● **MATERIAL TO PROCESS**:
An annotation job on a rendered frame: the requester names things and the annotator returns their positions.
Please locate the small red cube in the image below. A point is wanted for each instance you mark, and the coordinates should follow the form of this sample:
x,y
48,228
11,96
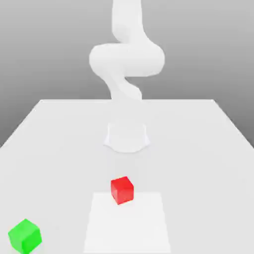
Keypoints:
x,y
122,190

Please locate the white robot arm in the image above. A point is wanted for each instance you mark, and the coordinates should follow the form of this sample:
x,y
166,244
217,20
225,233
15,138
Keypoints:
x,y
127,59

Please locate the small green cube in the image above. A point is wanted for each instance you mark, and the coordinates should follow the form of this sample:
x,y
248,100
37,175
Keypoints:
x,y
24,236

● **WORK REQUEST**:
Give back the listing word for word, minus its images.

● **TASK RESPONSE**:
An annotation job on a rendered frame: the requester names things and the annotator returns their positions.
Please locate the small red cube in the image below. A point is wanted for each instance you mark, and the coordinates should follow the form of this sample:
x,y
48,228
11,96
Keypoints:
x,y
122,190

Please locate the white robot arm in the image above. A point is wanted for each instance you mark, and the coordinates should follow the form of this sample:
x,y
166,244
217,20
225,233
15,138
Keypoints:
x,y
127,59

Please locate the small green cube in the image above. A point is wanted for each instance you mark, and the coordinates should follow the form of this sample:
x,y
248,100
37,175
Keypoints:
x,y
24,236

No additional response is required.